Research – Scientists find genes responsible for autism not passed down from parents

researchCold Spring Harbor, NY — Two major studies were conducted by scientists in an attempt to take a closer look at the genes that could possibly be held responsible for causing autism in children. The studies, which identified more than a hundred genes, were both published in the journal Nature.

It has long been believed that autism in children is possibly passed down through genes parents genes, but the research conducted by scientists at Cold Spring Harbor Laboratory in New York found this not to be true. According to the studies, the mutations found in the genes of children were de novo or spontaneous; their parents do not have the same gene mutations. However, as to what causes these spontaneous genetic mutations, still remains unclear.

The studies, which involved researchers from over 50 laboratories, tested the genes of more than 3,000 individuals which includedboth the children with autism and their parents, and their unaffected sibling. Researchers compared genes from within families which helped them rule out autism being a congenital condition.

Scientists also compared genes of the children with autism to see which of the genetic mutations were common among them– but only looked at about less than 2% of the human genomes, with their concentration more on the parts that involved protein production.

The study also suggests that a certain group of mutations have contributed to autism in high-functioning boys with high IQ, while another group were responsible for autism in both boys and girls with lower IQ. One of the studies also proposed that autism in girls is less likely, and that they are only susceptible to the developmental disorder when these mutations occur during the early stages of their conception.

Michael Ronemus, an author for one of the studies, said that even though over a hundred genetic mutations were found in children with autism, these mutations only affect the same biological functions in the children.
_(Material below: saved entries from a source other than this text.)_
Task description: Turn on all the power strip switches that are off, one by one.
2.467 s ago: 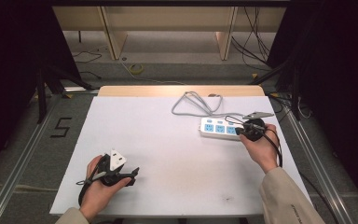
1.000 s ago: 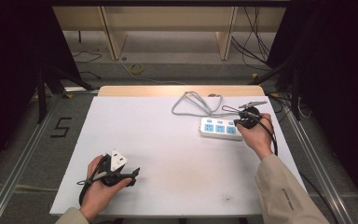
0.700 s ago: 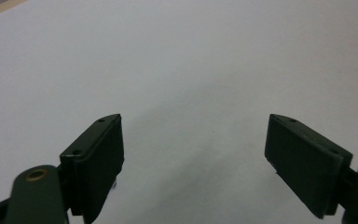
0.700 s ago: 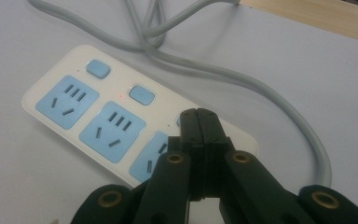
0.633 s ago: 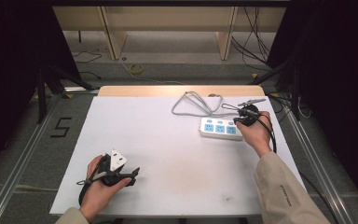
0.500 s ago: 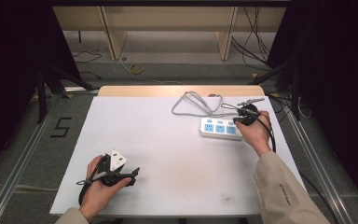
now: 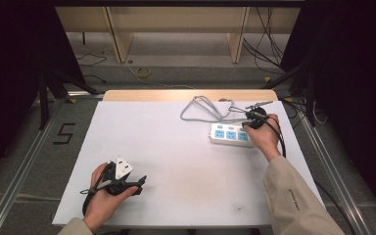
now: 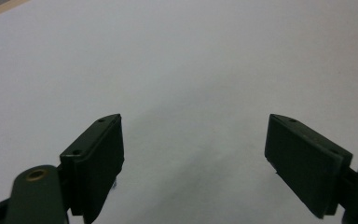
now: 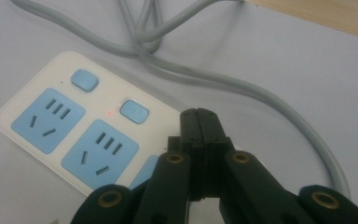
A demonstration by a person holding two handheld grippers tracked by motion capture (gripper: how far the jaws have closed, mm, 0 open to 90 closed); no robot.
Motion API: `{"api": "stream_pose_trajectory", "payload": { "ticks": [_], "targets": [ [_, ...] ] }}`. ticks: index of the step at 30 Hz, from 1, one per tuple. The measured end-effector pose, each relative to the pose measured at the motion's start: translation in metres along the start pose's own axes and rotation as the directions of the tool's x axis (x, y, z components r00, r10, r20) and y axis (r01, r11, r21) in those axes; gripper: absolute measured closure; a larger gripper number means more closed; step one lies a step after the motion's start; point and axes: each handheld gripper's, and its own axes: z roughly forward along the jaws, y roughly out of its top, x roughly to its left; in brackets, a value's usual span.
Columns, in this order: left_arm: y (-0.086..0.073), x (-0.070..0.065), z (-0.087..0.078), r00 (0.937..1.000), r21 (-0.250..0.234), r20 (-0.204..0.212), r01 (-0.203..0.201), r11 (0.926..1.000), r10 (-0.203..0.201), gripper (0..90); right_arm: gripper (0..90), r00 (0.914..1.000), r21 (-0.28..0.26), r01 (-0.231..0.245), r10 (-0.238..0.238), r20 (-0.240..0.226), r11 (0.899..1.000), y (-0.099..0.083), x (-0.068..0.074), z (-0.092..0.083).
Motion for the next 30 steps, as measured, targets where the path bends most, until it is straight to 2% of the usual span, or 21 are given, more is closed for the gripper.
{"api": "stream_pose_trajectory", "payload": {
  "ticks": [22, 30],
  "targets": [
    [0.0, 0.0003, 0.0002, 1.0, 0.0, 0.001, 0.0, 1.0, 0.0, 19.6, 90.0, 1.0, 0.026, 0.002, -0.002, 0.007, 1.0, 0.0008, 0.0, 0.0078],
    [0.0001, 0.0005, 0.0005, 1.0, -0.001, 0.0, 0.002, 1.0, -0.002, 19.6, 90.0, 0.9998, 0.032, -0.018, 0.018, 0.0, 0.999, 0.0001, -0.001, 0.0092]
  ]
}}
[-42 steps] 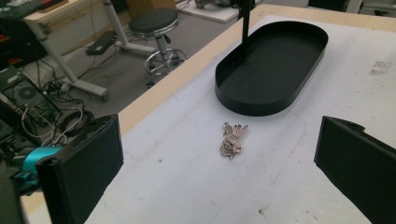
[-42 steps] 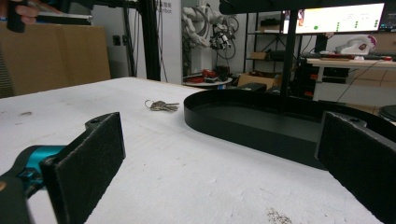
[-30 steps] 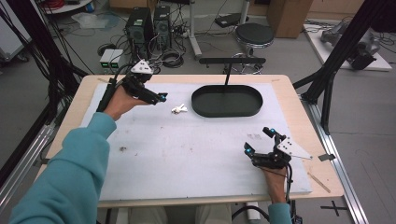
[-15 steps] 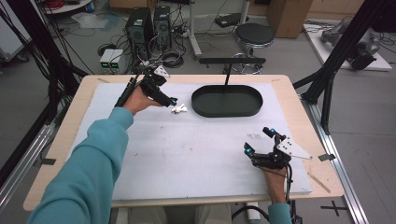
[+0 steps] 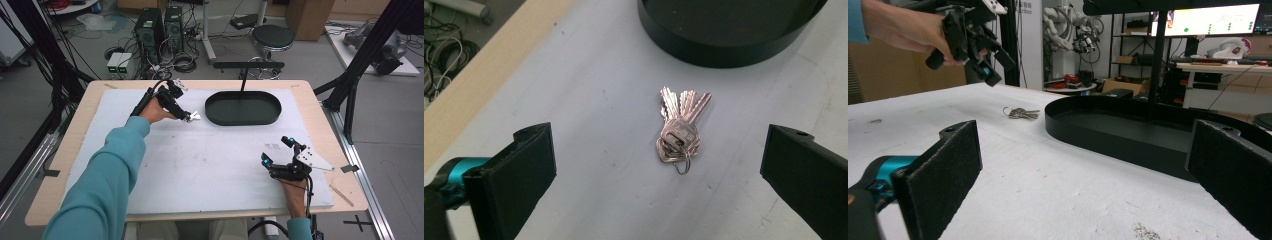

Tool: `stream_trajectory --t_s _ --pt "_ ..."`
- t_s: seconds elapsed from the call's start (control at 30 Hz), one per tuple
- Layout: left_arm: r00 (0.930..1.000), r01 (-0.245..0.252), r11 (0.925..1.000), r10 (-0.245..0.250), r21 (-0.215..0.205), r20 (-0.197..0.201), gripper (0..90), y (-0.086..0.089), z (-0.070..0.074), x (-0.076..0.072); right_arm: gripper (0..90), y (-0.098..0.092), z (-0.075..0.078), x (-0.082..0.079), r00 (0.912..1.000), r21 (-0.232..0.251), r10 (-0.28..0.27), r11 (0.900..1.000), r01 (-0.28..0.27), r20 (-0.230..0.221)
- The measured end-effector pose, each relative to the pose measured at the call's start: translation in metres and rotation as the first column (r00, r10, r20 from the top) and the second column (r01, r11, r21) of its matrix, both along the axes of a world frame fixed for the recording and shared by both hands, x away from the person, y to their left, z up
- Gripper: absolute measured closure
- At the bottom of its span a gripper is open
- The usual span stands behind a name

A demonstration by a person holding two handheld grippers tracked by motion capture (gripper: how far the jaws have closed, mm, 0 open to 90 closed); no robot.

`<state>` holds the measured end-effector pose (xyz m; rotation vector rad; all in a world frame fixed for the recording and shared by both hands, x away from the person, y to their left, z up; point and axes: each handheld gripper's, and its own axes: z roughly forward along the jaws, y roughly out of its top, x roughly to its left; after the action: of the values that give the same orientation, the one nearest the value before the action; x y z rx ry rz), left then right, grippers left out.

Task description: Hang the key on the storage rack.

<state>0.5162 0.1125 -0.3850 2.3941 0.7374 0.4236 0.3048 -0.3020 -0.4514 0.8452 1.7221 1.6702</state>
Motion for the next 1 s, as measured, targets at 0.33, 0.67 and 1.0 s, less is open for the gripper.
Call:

Ronemus told:

“If we have better genetic screening when a child is diagnosed with autism, we might be able to say here is the behavioral intervention they need. We already know that if you intervene early on, you can produce a more optimal outcome.”

Dr. Matthew State, a senior participant for one of the studies and chair of the psychiatry department at University of California in San Francisco said of the research:

“In my view, the real importance of these studies is not diagnosis, and it’s not figuring out exactly what percentage of people have de novo mutations, it’s about laying the foundation to transform the understanding of the biological mechanisms of autism.”